_Exercise brief:_
Provide the number of lines below containing the word "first", without any other words.

■ ■ ■ ■ ■

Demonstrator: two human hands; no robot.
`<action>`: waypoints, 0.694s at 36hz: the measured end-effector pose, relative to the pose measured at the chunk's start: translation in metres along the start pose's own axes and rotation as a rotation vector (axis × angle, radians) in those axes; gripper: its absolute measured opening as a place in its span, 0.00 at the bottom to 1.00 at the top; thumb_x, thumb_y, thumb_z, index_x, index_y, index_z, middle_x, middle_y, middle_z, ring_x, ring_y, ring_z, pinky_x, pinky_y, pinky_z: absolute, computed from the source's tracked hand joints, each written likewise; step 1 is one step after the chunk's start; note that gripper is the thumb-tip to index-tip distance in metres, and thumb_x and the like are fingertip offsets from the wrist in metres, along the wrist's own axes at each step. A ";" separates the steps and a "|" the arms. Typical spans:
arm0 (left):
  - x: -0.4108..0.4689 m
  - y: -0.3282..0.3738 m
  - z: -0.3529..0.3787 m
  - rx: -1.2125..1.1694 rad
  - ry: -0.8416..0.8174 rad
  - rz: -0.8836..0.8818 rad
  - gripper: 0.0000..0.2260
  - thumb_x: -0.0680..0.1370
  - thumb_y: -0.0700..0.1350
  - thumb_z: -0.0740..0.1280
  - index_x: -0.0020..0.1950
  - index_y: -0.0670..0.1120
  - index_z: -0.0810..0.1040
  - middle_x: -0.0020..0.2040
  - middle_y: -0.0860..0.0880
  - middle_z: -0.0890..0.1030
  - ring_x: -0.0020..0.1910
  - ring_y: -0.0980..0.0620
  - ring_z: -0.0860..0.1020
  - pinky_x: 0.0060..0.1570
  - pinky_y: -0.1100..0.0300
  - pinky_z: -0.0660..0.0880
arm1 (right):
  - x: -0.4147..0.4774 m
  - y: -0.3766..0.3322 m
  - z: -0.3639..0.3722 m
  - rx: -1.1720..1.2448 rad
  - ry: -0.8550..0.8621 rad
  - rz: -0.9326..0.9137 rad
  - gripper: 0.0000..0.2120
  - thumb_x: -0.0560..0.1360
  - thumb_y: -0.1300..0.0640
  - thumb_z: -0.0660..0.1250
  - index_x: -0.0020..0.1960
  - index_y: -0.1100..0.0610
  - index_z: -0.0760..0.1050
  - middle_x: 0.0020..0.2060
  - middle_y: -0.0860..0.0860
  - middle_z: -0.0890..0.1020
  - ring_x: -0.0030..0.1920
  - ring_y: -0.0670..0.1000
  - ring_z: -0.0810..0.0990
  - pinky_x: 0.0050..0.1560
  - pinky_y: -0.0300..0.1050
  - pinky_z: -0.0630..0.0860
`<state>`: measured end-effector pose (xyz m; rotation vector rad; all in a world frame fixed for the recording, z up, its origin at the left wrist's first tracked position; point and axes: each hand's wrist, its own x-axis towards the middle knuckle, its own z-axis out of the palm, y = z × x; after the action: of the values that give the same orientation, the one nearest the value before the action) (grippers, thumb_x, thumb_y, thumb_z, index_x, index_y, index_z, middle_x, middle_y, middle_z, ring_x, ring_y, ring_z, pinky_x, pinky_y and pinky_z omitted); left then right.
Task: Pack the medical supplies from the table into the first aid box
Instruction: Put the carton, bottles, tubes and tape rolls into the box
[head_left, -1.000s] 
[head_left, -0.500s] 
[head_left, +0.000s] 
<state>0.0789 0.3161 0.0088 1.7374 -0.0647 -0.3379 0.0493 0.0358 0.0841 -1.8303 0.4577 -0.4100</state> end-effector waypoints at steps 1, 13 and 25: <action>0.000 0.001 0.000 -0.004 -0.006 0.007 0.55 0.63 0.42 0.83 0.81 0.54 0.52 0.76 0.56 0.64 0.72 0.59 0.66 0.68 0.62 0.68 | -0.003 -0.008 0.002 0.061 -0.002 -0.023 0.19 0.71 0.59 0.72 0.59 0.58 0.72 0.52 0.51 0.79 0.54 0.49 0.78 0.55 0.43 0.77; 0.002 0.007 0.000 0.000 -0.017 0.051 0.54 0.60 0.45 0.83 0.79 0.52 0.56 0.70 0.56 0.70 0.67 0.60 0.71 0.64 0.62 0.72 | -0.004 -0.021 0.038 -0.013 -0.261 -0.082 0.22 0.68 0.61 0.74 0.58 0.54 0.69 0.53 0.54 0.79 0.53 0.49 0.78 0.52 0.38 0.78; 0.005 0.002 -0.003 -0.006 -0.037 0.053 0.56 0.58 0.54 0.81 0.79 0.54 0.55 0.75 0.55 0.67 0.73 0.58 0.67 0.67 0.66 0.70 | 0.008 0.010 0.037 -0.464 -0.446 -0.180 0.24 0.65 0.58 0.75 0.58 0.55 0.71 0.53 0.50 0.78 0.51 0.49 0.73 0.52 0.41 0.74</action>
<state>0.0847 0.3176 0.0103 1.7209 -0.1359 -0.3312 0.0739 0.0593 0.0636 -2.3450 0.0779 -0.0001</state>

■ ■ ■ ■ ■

_Solution to this problem:_
2